▶ _PROBLEM DETAILS_
Every line of the material must be set down again without alteration.
──────── GIVEN DATA
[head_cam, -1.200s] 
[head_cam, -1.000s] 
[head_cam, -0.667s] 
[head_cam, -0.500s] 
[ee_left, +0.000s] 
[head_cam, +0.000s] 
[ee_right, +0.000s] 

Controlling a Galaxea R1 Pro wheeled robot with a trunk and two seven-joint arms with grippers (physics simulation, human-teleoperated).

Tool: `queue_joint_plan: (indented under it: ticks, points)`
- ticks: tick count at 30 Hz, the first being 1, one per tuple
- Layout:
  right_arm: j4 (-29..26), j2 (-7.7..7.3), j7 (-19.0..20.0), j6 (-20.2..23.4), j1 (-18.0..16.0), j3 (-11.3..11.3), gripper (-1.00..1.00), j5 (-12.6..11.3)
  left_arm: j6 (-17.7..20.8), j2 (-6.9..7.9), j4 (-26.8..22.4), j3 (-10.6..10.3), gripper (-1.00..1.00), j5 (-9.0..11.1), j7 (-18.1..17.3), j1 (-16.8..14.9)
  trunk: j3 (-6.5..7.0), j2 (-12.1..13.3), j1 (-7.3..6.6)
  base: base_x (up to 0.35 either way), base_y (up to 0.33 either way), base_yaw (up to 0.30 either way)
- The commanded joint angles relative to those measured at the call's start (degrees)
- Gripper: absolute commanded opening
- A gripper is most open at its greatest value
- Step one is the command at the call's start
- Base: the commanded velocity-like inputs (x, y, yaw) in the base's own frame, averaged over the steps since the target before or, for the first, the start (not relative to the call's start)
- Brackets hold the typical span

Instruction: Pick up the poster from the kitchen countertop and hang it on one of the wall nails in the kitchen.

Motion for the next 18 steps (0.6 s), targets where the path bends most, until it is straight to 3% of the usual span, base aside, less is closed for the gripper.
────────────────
▶ _EXERCISE SOLUTION_
[head_cam, -1.200s] 
[head_cam, -1.000s] 
[head_cam, -0.667s] 
[head_cam, -0.500s] 
[ee_left, +0.000s] 
[head_cam, +0.000s] 
[ee_right, +0.000s] 

Controlling a Galaxea R1 Pro wheeled robot with a trunk and two seven-joint arms with grippers (physics simulation, human-teleoperated).

Tool: `queue_joint_plan: (indented under it: ticks, points)`
- ticks: tick count at 30 Hz, the first being 1, one per tuple
- Layout:
  right_arm: j4 (-29..26), j2 (-7.7..7.3), j7 (-19.0..20.0), j6 (-20.2..23.4), j1 (-18.0..16.0), j3 (-11.3..11.3), gripper (-1.00..1.00), j5 (-12.6..11.3)
  left_arm: j6 (-17.7..20.8), j2 (-6.9..7.9), j4 (-26.8..22.4), j3 (-10.6..10.3), gripper (-1.00..1.00), j5 (-9.0..11.1), j7 (-18.1..17.3), j1 (-16.8..14.9)
  trunk: j3 (-6.5..7.0), j2 (-12.1..13.3), j1 (-7.3..6.6)
  base: base_x (up to 0.35 either way), base_y (up to 0.33 either way), base_yaw (up to 0.30 either way)
- The commanded joint angles relative to those measured at the call's start (degrees)
- Gripper: absolute commanded opening
- A gripper is most open at its greatest value
- Step one is the command at the call's start
- Base: the commanded velocity-like inputs (x, y, yaw) in the base's own frame, averaged over the steps since the target before or, for the first, the start (not relative to the call's start)
- Brackets hold the typical span

Instruction: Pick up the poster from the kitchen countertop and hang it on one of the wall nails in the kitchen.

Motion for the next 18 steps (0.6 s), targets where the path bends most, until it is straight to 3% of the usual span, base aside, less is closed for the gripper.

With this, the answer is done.